For the entries below, the result should be an exact transcription of the lines from the one with "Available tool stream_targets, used" up to and including the one with "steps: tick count", and only those.
════════════════
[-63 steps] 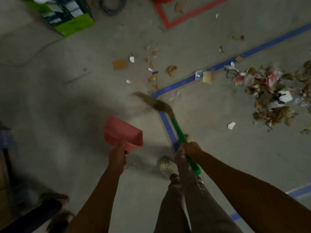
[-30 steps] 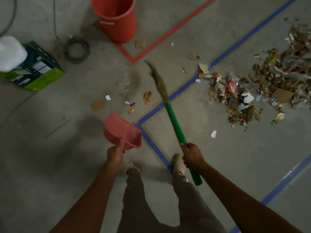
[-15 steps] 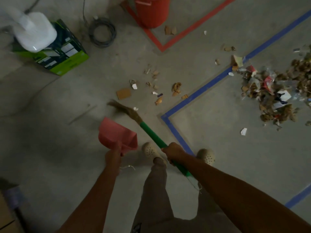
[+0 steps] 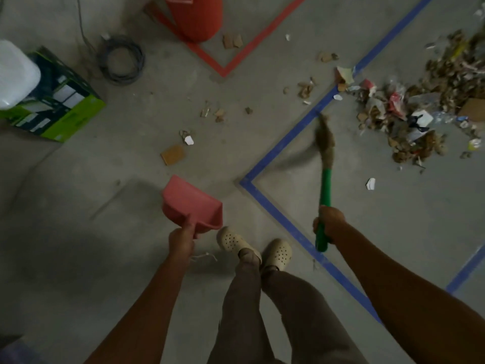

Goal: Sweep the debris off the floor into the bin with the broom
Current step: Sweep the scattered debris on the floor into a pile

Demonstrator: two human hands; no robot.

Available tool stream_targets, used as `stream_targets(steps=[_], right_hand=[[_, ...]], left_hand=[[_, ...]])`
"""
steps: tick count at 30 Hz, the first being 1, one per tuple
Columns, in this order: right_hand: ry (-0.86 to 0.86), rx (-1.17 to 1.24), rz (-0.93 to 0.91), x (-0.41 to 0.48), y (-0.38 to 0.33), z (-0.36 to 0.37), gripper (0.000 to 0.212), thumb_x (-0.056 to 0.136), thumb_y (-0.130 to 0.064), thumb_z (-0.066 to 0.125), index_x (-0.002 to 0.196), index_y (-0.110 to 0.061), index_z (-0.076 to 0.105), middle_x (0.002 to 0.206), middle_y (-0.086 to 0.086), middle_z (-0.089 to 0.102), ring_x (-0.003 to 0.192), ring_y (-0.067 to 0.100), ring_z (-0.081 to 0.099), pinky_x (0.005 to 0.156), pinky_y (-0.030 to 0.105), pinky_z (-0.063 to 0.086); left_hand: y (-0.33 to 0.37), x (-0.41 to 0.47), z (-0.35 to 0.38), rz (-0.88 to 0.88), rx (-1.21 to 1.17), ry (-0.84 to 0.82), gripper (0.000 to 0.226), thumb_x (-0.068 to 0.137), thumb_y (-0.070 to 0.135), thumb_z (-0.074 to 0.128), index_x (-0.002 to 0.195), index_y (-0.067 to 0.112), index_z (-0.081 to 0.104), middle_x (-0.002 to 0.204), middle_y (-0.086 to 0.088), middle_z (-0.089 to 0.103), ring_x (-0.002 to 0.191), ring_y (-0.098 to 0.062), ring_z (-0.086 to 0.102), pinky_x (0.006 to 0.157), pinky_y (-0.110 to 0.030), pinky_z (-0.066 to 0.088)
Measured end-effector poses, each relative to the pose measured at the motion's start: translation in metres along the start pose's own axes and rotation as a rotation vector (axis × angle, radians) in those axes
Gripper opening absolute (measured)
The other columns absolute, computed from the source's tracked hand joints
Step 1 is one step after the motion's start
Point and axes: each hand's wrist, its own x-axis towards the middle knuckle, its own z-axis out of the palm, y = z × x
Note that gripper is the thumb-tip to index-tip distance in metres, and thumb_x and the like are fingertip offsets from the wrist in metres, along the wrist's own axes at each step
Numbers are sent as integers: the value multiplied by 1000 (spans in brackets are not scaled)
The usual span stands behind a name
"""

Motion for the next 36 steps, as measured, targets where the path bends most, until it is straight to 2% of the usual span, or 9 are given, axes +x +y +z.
stream_targets(steps=[3,7,13,19,23,27,30,33,36], right_hand=[[57,156,11,-3,-3,-44,20,102,-23,50,100,-2,49,65,10,53,39,20,50,35,24,44],[65,213,-31,-21,4,-82,28,102,-26,50,83,-6,50,62,11,53,42,21,49,43,29,43],[-67,100,-152,-65,19,-74,26,104,-28,47,95,-5,54,65,9,54,52,20,50,50,33,45],[-278,-194,-279,-106,15,-4,28,104,-30,47,105,-4,56,68,7,56,49,15,51,45,28,46],[-424,-468,-348,-131,0,65,29,102,-33,50,109,-6,56,70,5,56,47,13,51,41,22,43],[-537,-732,-382,-144,-15,151,30,101,-37,51,111,-9,56,84,7,61,62,14,56,55,26,50],[-536,-882,-421,-137,-20,218,31,97,-41,54,106,-12,57,93,7,65,74,16,60,70,31,54],[-468,-910,-389,-117,-24,265,33,98,-39,53,106,-8,59,91,7,66,68,15,59,66,30,53],[-396,-715,-224,-88,-31,277,30,100,-33,52,102,-3,58,79,7,62,54,14,54,52,28,49]], left_hand=[[9,-13,14,24,16,-10,51,90,54,63,74,5,59,56,-6,49,39,-13,31,34,-16,25],[25,-29,20,50,21,-39,51,89,55,64,77,6,60,62,-8,52,39,-12,30,38,-18,22],[47,-46,20,115,-30,-40,48,89,55,65,75,10,57,66,-6,58,37,-10,30,37,-18,22],[54,-28,-5,104,-45,2,53,88,60,63,73,9,59,70,-8,59,46,-15,39,46,-22,31],[51,4,-38,62,-30,31,55,89,58,63,70,6,60,65,-9,55,45,-17,37,47,-23,31],[51,44,-81,26,-13,61,55,89,56,64,70,4,61,59,-9,55,46,-18,39,47,-24,32],[55,79,-110,17,-47,66,50,93,49,63,71,4,60,64,-10,57,44,-16,38,45,-23,30],[60,114,-131,-13,-57,66,47,95,43,63,70,3,60,67,-11,57,44,-14,36,43,-22,27],[67,145,-141,-28,-25,63,52,93,49,63,70,2,60,67,-12,56,43,-15,36,44,-22,28]])
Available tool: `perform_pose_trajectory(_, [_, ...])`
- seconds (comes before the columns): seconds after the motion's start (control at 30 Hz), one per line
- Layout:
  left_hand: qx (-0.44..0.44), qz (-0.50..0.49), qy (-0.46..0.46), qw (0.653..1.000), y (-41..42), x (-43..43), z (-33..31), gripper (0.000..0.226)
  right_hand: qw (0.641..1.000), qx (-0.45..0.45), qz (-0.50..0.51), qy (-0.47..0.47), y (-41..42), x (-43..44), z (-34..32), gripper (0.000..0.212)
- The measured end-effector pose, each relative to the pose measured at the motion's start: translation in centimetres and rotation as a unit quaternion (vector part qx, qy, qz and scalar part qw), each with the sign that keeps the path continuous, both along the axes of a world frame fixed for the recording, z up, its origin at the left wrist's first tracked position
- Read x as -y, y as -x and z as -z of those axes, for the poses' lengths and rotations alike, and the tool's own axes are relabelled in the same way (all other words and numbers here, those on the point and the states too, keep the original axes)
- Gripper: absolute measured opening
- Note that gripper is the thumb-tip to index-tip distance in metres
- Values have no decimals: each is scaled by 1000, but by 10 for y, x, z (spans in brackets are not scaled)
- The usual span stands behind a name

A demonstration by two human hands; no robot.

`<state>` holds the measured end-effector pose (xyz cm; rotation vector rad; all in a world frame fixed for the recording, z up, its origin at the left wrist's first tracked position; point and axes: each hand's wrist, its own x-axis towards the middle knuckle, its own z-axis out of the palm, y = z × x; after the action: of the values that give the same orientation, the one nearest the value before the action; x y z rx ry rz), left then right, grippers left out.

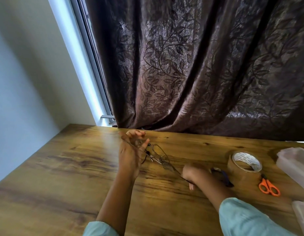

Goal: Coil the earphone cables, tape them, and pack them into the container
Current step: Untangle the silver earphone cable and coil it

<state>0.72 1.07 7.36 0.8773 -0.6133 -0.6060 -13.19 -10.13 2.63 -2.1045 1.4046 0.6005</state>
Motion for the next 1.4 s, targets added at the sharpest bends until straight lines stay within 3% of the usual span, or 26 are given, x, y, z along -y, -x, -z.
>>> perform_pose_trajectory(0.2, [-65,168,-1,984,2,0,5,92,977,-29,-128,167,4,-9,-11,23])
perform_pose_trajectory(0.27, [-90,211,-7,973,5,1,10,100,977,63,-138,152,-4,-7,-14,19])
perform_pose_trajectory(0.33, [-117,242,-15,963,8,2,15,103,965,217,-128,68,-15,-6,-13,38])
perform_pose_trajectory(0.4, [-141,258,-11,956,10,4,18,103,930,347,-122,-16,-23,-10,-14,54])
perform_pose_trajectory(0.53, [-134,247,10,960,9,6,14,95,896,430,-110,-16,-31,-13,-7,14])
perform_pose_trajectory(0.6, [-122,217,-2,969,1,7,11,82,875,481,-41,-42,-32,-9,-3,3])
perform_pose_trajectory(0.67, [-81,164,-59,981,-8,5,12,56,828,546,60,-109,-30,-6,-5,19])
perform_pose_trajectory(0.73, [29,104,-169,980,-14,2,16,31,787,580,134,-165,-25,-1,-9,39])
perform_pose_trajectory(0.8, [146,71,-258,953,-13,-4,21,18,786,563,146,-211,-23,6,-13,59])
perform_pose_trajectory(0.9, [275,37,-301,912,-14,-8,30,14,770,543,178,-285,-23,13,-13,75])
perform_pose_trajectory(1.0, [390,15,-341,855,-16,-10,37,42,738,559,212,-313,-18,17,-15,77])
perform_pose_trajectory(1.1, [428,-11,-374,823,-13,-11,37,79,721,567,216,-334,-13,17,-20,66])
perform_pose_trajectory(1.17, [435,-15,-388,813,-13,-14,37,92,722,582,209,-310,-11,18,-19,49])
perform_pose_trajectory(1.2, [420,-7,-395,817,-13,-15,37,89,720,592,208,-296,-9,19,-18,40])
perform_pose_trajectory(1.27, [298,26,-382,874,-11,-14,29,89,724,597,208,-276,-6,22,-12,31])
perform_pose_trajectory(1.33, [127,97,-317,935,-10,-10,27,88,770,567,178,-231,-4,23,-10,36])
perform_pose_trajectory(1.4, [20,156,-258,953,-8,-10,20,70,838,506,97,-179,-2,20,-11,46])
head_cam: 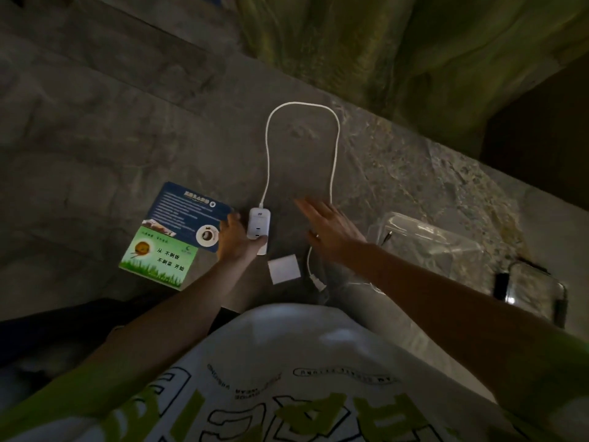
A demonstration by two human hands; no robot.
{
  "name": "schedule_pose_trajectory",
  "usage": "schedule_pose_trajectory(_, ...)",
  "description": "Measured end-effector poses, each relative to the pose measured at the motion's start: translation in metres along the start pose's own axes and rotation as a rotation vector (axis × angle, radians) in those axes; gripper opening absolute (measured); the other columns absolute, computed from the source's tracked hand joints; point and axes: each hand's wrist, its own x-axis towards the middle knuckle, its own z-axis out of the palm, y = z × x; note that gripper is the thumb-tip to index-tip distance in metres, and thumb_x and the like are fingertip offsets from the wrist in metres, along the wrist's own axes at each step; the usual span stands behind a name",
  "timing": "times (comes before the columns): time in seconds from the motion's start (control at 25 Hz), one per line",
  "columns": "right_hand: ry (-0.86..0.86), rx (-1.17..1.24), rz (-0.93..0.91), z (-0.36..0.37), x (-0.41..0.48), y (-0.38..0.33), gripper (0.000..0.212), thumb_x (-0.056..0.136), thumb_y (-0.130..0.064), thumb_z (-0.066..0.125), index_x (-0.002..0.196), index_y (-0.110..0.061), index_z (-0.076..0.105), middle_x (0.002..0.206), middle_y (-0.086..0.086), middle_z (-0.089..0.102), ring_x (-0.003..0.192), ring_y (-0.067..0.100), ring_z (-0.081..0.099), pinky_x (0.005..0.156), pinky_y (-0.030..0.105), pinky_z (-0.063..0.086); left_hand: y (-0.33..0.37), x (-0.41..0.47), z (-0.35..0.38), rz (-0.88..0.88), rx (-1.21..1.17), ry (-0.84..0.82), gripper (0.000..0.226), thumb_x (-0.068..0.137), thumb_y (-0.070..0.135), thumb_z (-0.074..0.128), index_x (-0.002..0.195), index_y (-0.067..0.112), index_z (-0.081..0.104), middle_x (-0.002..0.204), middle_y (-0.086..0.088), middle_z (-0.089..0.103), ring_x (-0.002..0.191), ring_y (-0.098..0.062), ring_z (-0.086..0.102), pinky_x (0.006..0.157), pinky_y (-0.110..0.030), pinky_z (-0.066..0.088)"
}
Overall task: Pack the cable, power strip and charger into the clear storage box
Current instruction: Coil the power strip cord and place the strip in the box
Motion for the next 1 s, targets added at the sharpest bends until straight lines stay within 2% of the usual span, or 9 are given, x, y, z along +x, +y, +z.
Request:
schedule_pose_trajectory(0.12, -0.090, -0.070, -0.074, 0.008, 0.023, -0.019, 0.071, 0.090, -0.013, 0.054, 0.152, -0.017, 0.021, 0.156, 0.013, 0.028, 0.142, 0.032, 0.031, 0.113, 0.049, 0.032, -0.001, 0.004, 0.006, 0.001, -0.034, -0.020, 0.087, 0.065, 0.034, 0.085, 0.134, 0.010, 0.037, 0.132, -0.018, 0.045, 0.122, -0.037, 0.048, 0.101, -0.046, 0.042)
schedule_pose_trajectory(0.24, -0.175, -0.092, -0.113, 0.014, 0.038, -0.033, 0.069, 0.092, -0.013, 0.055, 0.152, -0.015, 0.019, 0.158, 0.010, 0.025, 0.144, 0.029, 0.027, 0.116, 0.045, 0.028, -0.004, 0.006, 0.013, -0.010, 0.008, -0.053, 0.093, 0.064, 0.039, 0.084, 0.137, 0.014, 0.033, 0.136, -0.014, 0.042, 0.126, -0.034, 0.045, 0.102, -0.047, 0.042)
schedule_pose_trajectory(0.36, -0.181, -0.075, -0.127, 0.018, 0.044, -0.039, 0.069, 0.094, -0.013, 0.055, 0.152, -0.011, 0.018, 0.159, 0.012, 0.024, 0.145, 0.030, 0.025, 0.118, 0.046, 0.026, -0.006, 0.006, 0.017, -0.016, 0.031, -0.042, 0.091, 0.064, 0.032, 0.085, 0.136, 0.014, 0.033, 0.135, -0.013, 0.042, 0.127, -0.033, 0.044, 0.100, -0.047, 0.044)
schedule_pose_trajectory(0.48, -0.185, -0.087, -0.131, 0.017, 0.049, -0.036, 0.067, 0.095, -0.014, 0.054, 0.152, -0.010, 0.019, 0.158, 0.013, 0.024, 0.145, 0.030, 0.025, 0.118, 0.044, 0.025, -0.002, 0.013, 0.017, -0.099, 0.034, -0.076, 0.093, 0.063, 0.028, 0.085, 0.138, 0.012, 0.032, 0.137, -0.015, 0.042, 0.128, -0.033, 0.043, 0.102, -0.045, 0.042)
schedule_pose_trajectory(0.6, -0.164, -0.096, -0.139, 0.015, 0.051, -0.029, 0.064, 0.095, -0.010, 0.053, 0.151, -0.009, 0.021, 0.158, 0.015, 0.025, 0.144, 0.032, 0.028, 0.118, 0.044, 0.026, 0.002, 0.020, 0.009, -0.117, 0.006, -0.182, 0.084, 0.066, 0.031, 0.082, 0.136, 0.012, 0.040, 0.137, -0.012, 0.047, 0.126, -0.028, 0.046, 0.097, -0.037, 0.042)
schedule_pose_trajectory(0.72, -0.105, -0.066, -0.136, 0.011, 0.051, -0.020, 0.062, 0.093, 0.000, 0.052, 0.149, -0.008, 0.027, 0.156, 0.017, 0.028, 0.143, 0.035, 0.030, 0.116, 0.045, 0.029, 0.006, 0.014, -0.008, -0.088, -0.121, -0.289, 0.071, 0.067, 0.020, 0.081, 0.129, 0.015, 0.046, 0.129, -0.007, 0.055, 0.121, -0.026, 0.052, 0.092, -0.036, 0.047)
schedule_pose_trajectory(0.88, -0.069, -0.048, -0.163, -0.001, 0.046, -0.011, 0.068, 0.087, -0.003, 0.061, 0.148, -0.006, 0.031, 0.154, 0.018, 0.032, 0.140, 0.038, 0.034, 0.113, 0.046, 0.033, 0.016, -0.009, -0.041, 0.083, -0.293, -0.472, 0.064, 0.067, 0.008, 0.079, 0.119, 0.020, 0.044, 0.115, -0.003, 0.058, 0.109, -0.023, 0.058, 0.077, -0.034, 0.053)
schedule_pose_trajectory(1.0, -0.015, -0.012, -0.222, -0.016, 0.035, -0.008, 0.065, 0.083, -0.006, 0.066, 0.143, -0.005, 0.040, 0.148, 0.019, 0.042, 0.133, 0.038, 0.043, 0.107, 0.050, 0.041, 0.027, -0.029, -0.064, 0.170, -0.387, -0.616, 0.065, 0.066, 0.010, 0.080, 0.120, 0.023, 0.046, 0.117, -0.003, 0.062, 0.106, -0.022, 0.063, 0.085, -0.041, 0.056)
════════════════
**Output of the exercise**:
Available tool stream_targets, used as `stream_targets(steps=[_], right_hand=[[_, ...]], left_hand=[[_, ...]])`
"""
steps: tick count at 30 Hz, the first being 1, one per tuple

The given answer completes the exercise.